What you should do: Each of the records below must be reproduced verbatim.

::::::::::

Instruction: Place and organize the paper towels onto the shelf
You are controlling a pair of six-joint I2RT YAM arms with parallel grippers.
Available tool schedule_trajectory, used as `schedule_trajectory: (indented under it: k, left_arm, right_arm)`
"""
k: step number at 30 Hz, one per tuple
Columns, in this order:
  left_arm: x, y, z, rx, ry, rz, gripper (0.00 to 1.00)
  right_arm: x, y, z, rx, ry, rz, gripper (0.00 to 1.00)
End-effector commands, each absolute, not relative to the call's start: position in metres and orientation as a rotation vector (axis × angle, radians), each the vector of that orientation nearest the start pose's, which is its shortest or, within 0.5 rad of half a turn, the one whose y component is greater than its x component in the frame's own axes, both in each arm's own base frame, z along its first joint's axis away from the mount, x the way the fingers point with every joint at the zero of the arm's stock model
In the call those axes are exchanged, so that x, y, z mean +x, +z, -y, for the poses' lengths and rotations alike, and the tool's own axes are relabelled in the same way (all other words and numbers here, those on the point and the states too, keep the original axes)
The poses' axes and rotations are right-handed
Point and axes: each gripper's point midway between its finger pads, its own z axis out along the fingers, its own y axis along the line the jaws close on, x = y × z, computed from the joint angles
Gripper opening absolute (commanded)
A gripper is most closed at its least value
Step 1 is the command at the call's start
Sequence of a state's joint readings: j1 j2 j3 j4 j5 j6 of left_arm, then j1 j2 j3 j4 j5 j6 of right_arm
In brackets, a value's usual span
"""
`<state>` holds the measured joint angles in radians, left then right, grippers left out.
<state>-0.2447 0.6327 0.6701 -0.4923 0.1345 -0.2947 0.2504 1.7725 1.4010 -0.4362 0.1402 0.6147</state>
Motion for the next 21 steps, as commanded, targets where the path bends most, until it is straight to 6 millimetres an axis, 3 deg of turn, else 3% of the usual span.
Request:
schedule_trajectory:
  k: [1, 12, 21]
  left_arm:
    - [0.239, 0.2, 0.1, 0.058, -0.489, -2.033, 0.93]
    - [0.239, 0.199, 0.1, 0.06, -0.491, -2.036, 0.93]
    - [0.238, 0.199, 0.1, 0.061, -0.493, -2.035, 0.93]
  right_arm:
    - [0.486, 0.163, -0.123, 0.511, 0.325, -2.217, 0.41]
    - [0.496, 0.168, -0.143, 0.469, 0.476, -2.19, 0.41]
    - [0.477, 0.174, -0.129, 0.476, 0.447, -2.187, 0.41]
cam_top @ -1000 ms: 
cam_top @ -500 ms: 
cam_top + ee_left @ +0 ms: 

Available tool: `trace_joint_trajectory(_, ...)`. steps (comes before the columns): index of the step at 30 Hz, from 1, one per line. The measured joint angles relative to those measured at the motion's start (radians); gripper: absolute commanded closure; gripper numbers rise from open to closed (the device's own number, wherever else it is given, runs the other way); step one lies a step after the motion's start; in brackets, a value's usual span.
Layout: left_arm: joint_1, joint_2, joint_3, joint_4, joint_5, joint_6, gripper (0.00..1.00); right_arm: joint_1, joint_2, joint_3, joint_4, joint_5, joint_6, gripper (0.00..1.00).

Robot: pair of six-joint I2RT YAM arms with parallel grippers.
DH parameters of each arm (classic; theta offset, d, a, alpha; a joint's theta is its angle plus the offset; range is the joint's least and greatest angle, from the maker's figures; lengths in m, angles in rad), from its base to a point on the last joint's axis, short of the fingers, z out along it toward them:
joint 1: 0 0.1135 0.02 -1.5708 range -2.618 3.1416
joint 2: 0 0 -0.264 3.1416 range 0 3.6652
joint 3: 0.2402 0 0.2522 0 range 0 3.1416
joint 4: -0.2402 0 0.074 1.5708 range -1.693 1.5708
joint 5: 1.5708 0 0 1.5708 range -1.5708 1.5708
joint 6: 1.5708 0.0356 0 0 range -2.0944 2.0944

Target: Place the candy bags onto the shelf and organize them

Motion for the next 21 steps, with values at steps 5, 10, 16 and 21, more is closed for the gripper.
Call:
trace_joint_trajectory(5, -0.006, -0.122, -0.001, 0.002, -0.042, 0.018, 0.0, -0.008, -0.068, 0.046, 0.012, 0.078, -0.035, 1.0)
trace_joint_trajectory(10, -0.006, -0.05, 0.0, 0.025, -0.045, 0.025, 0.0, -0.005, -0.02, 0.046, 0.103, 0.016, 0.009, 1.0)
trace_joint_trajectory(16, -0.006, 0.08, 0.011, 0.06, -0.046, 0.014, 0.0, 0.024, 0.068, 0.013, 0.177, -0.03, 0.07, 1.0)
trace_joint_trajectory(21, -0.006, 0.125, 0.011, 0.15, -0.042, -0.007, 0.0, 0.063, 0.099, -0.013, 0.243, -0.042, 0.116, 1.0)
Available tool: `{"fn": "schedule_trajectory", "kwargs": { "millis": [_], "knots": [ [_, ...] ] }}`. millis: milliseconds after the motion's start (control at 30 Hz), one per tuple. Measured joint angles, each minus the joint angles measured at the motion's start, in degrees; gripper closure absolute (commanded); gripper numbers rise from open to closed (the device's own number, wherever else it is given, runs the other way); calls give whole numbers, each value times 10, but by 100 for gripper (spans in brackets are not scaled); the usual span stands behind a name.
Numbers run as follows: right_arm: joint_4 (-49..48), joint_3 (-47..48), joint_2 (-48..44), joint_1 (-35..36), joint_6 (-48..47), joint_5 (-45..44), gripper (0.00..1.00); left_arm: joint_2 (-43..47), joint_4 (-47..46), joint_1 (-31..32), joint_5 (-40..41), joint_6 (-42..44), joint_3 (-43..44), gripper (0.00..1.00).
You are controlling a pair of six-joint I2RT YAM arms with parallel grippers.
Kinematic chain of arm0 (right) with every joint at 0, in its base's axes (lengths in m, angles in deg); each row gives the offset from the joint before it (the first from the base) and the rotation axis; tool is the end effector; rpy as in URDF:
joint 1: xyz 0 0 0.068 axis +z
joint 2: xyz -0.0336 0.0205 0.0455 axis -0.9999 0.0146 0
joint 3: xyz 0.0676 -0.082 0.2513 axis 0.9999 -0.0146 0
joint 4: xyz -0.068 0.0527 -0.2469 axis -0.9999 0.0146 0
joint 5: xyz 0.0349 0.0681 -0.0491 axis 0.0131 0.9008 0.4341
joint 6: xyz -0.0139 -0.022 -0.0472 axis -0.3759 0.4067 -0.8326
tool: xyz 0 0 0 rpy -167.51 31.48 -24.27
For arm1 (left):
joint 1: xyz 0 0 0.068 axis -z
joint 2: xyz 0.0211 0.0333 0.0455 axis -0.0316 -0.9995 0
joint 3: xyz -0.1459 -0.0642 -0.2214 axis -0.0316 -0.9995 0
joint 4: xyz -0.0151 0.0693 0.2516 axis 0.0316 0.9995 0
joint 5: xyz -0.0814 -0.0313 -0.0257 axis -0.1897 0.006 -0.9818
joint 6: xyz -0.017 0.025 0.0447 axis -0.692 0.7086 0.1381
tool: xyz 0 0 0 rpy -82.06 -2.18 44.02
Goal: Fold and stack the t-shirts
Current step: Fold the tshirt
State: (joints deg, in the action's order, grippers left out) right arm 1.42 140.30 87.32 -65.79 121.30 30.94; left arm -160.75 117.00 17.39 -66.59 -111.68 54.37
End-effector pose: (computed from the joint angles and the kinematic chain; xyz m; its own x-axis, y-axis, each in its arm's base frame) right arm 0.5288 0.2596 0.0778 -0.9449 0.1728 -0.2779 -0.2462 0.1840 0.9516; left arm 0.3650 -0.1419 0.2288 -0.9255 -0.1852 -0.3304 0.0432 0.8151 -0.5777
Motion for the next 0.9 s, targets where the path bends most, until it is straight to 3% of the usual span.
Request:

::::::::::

Exercise solution:
Instruction: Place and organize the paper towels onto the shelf
You are controlling a pair of six-joint I2RT YAM arms with parallel grippers.
Available tool schedule_trajectory, used as `schedule_trajectory: (indented under it: k, left_arm, right_arm)`
"""
k: step number at 30 Hz, one per tuple
Columns, in this order:
  left_arm: x, y, z, rx, ry, rz, gripper (0.00 to 1.00)
  right_arm: x, y, z, rx, ry, rz, gripper (0.00 to 1.00)
End-effector commands, each absolute, not relative to the call's start: position in metres and orientation as a rotation vector (axis × angle, radians), each the vector of that orientation nearest the start pose's, which is its shortest or, within 0.5 rad of half a turn, the one whose y component is greater than its x component in the frame's own axes, both in each arm's own base frame, z along its first joint's axis away from the mount, x the way the fingers point with every joint at the zero of the arm's stock model
In the call those axes are exchanged, so that x, y, z mean +x, +z, -y, for the poses' lengths and rotations alike, and the tool's own axes are relabelled in the same way (all other words and numbers here, those on the point and the states too, keep the original axes)
The poses' axes and rotations are right-handed
Point and axes: each gripper's point midway between its finger pads, its own z axis out along the fingers, its own y axis along the line the jaws close on, x = y × z, computed from the joint angles
Gripper opening absolute (commanded)
A gripper is most closed at its least value
Step 1 is the command at the call's start
Sequence of a state's joint readings: j1 j2 j3 j4 j5 j6 of left_arm, then j1 j2 j3 j4 j5 j6 of right_arm
In brackets, a value's usual span
"""
`<state>` holds the measured joint angles in radians, left then right, grippers left out.
<state>-0.2447 0.6327 0.6701 -0.4923 0.1345 -0.2947 0.2504 1.7725 1.4010 -0.4362 0.1402 0.6147</state>
Motion for the next 21 steps, as commanded, targets where the path bends most, until it is straight to 6 millimetres an axis, 3 deg of turn, else 3% of the usual span.
Request:
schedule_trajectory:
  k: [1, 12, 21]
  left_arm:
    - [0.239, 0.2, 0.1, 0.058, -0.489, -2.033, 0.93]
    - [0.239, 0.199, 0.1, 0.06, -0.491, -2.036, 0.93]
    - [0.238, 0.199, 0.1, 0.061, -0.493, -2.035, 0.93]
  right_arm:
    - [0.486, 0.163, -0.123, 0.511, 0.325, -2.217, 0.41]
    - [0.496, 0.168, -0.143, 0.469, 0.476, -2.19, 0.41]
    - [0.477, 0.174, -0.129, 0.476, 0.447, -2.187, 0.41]
cam_top @ -1000 ms: 
cam_top @ -500 ms: 
cam_top + ee_left @ +0 ms: 

Available tool: `trace_joint_trajectory(_, ...)`. steps (comes before the columns): index of the step at 30 Hz, from 1, one per line. The measured joint angles relative to those measured at the motion's start (radians); gripper: absolute commanded closure; gripper numbers rise from open to closed (the device's own number, wherever else it is given, runs the other way); step one lies a step after the motion's start; in brackets, a value's usual span.
Layout: left_arm: joint_1, joint_2, joint_3, joint_4, joint_5, joint_6, gripper (0.00..1.00); right_arm: joint_1, joint_2, joint_3, joint_4, joint_5, joint_6, gripper (0.00..1.00).

Robot: pair of six-joint I2RT YAM arms with parallel grippers.
DH parameters of each arm (classic; theta offset, d, a, alpha; a joint's theta is its angle plus the offset; range is the joint's least and greatest angle, from the maker's figures; lengths in m, angles in rad), from its base to a point on the last joint's axis, short of the fingers, z out along it toward them:
joint 1: 0 0.1135 0.02 -1.5708 range -2.618 3.1416
joint 2: 0 0 -0.264 3.1416 range 0 3.6652
joint 3: 0.2402 0 0.2522 0 range 0 3.1416
joint 4: -0.2402 0 0.074 1.5708 range -1.693 1.5708
joint 5: 1.5708 0 0 1.5708 range -1.5708 1.5708
joint 6: 1.5708 0.0356 0 0 range -2.0944 2.0944

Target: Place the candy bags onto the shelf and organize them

Motion for the next 21 steps, with values at steps 5, 10, 16 and 21, more is closed for the gripper.
Call:
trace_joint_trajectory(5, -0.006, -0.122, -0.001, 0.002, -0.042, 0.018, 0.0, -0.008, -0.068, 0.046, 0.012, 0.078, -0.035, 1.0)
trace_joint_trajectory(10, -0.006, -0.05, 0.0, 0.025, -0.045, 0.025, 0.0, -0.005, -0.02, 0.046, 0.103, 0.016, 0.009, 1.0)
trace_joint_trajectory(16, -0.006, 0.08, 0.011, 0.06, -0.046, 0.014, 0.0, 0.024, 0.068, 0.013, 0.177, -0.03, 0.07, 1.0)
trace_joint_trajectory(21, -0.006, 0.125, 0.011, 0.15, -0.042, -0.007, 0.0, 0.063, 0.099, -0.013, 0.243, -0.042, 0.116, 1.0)
Available tool: `{"fn": "schedule_trajectory", "kwargs": { "millis": [_], "knots": [ [_, ...] ] }}`. millis: milliseconds after the motion's start (control at 30 Hz), one per tuple. Measured joint angles, each minus the joint angles measured at the motion's start, in degrees; gripper closure absolute (commanded); gripper numbers rise from open to closed (the device's own number, wherever else it is given, runs the other way); calls give whole numbers, each value times 10, but by 100 for gripper (spans in brackets are not scaled); the usual span stands behind a name.
Numbers run as follows: right_arm: joint_4 (-49..48), joint_3 (-47..48), joint_2 (-48..44), joint_1 (-35..36), joint_6 (-48..47), joint_5 (-45..44), gripper (0.00..1.00); left_arm: joint_2 (-43..47), joint_4 (-47..46), joint_1 (-31..32), joint_5 (-40..41), joint_6 (-42..44), joint_3 (-43..44), gripper (0.00..1.00).
You are controlling a pair of six-joint I2RT YAM arms with parallel grippers.
Kinematic chain of arm0 (right) with every joint at 0, in its base's axes (lengths in m, angles in deg); each row gives the offset from the joint before it (the first from the base) and the rotation axis; tool is the end effector; rpy as in URDF:
joint 1: xyz 0 0 0.068 axis +z
joint 2: xyz -0.0336 0.0205 0.0455 axis -0.9999 0.0146 0
joint 3: xyz 0.0676 -0.082 0.2513 axis 0.9999 -0.0146 0
joint 4: xyz -0.068 0.0527 -0.2469 axis -0.9999 0.0146 0
joint 5: xyz 0.0349 0.0681 -0.0491 axis 0.0131 0.9008 0.4341
joint 6: xyz -0.0139 -0.022 -0.0472 axis -0.3759 0.4067 -0.8326
tool: xyz 0 0 0 rpy -167.51 31.48 -24.27
For arm1 (left):
joint 1: xyz 0 0 0.068 axis -z
joint 2: xyz 0.0211 0.0333 0.0455 axis -0.0316 -0.9995 0
joint 3: xyz -0.1459 -0.0642 -0.2214 axis -0.0316 -0.9995 0
joint 4: xyz -0.0151 0.0693 0.2516 axis 0.0316 0.9995 0
joint 5: xyz -0.0814 -0.0313 -0.0257 axis -0.1897 0.006 -0.9818
joint 6: xyz -0.017 0.025 0.0447 axis -0.692 0.7086 0.1381
tool: xyz 0 0 0 rpy -82.06 -2.18 44.02
Goal: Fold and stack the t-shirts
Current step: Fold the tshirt
State: (joints deg, in the action's order, grippers left out) right arm 1.42 140.30 87.32 -65.79 121.30 30.94; left arm -160.75 117.00 17.39 -66.59 -111.68 54.37
End-effector pose: (computed from the joint angles and the kinematic chain; xyz m; its own x-axis, y-axis, each in its arm's base frame) right arm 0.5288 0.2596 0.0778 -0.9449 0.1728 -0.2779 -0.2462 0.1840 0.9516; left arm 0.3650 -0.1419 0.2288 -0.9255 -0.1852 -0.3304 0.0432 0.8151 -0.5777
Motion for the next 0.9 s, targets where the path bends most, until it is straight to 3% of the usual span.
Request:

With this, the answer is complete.